Within the data below, how many lines contain "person"? Reply with the number only.

-- Data for analysis follows --

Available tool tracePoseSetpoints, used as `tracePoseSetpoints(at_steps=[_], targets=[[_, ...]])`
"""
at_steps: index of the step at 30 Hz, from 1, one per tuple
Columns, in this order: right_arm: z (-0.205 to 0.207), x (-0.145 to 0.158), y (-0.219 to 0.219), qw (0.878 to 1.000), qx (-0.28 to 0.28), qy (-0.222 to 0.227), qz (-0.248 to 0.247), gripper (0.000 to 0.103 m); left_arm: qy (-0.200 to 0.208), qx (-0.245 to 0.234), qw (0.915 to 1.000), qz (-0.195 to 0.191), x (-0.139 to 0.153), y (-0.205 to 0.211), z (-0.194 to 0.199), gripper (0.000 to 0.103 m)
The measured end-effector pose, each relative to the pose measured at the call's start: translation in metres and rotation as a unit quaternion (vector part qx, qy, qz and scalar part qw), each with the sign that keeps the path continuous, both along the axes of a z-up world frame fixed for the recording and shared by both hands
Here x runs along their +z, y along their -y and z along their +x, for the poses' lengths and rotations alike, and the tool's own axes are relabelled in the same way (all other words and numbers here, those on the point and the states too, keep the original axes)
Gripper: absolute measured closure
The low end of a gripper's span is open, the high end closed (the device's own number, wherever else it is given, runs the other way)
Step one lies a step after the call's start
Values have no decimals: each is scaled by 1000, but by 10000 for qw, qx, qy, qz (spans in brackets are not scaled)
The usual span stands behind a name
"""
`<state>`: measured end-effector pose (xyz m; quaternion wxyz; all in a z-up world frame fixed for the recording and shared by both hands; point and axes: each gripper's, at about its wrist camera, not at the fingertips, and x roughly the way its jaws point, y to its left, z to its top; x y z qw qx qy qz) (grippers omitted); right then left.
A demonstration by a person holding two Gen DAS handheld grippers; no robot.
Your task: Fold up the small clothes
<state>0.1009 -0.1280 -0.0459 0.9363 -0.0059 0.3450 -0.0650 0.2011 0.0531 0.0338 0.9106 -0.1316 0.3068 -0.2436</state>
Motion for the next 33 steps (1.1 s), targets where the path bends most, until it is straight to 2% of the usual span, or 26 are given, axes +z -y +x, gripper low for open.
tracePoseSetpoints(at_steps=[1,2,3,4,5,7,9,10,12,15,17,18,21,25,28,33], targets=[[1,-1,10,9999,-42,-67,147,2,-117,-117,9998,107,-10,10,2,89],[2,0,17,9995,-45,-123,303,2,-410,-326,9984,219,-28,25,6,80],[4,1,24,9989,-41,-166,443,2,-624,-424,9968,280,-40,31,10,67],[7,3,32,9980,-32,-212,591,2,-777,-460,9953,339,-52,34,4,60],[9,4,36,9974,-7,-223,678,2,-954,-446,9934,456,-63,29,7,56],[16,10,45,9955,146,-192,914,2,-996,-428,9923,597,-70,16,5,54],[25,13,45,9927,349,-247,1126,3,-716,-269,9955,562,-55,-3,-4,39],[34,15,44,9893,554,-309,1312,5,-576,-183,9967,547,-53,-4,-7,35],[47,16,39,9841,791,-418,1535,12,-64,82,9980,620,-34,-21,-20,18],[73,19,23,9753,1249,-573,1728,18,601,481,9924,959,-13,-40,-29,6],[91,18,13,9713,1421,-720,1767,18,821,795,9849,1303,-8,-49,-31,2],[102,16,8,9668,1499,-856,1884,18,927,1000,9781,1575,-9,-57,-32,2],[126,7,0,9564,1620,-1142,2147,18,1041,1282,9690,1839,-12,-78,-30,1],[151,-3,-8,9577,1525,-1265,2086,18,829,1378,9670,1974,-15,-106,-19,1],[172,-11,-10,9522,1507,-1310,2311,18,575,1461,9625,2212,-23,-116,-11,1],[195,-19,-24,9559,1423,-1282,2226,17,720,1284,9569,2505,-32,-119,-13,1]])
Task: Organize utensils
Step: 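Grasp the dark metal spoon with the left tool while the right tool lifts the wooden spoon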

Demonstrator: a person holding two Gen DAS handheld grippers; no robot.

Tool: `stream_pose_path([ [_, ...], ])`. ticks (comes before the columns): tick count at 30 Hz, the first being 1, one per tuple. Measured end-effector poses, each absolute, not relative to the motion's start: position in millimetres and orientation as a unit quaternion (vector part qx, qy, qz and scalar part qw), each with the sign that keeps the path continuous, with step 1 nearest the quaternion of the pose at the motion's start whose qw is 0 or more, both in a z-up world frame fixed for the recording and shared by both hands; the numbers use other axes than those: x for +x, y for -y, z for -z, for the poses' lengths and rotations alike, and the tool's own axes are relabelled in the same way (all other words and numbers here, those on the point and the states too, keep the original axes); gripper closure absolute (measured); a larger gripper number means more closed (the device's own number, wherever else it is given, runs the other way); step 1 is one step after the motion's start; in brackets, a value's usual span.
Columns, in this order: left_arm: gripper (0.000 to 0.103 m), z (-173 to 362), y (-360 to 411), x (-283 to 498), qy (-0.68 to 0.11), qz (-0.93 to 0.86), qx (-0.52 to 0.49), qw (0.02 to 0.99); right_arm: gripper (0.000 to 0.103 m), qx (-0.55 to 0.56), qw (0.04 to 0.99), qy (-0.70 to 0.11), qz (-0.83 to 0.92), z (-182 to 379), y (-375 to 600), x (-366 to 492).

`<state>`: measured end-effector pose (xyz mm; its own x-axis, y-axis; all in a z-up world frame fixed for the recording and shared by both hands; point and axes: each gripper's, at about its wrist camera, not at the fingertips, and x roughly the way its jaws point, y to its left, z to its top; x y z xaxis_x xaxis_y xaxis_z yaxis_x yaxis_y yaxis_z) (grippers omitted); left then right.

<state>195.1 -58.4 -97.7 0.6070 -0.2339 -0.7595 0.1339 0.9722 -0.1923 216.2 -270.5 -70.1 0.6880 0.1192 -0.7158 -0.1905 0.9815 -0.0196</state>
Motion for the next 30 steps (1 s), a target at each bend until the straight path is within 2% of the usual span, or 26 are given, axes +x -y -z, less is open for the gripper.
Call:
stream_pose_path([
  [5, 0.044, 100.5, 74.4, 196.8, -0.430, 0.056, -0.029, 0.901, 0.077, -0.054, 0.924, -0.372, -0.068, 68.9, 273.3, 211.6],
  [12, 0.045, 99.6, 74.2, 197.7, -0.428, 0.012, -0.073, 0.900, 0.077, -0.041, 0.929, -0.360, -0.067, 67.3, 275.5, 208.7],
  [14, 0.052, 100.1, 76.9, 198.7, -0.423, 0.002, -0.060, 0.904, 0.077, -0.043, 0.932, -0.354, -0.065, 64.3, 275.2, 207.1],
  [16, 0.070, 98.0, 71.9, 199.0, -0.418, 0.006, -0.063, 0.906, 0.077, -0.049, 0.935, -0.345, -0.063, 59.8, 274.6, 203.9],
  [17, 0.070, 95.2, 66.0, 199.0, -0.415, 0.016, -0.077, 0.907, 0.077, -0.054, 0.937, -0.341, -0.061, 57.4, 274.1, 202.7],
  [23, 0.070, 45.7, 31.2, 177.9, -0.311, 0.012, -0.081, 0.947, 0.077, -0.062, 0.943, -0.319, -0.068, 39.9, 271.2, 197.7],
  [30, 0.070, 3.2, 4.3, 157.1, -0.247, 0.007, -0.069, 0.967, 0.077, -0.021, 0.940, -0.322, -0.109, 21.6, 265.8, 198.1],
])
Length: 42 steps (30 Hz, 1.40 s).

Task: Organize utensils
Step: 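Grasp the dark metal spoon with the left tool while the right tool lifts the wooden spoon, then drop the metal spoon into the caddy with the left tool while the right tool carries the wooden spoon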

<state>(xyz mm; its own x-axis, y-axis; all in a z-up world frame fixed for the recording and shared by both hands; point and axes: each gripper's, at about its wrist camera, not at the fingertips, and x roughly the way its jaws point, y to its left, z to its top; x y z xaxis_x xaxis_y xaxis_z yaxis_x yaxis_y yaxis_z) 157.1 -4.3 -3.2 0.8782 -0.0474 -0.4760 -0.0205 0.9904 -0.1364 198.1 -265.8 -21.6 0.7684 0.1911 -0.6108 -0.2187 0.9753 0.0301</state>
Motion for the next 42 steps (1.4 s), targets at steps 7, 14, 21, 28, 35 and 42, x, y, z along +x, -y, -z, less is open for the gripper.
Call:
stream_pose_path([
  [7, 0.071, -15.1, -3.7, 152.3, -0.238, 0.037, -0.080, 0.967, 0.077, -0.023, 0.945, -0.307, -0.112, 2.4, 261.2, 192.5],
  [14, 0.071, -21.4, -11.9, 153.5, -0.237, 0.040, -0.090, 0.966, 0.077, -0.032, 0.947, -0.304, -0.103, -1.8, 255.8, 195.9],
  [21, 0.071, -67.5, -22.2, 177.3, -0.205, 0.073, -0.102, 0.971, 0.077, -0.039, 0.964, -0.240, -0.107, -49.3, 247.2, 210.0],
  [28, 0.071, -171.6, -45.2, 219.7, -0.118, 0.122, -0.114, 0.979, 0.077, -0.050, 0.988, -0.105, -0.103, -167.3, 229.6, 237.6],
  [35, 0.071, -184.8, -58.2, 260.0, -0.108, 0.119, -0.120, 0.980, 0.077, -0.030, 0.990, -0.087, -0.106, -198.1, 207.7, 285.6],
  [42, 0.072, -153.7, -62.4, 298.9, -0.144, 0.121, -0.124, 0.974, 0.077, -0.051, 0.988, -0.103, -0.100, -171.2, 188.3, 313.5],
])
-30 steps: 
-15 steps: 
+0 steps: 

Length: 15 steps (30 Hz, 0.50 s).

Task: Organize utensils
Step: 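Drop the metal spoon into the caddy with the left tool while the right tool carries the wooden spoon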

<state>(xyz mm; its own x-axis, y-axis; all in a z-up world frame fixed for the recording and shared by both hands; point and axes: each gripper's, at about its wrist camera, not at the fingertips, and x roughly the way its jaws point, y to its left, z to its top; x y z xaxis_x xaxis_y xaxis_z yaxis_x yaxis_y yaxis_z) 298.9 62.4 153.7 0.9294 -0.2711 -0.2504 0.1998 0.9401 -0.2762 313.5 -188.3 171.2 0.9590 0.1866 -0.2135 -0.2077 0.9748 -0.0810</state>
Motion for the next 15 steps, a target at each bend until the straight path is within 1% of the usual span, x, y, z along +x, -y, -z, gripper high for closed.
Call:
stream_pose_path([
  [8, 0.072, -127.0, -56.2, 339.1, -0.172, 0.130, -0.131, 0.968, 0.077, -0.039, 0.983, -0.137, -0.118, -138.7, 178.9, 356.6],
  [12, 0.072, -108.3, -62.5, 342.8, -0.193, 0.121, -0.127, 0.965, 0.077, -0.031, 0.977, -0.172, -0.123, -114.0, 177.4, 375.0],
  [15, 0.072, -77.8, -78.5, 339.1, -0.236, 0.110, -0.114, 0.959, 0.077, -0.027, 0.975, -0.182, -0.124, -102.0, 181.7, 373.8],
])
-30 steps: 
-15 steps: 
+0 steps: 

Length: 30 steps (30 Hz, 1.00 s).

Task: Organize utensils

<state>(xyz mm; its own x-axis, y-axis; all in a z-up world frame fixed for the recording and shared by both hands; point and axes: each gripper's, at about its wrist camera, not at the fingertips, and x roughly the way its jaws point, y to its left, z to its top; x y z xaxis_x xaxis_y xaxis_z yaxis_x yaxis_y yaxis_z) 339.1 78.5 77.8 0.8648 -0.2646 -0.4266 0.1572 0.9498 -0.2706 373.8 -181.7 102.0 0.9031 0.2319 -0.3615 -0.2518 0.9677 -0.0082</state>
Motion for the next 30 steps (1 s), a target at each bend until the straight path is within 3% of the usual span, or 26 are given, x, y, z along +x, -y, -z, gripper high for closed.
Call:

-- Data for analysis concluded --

Result of the exercise
2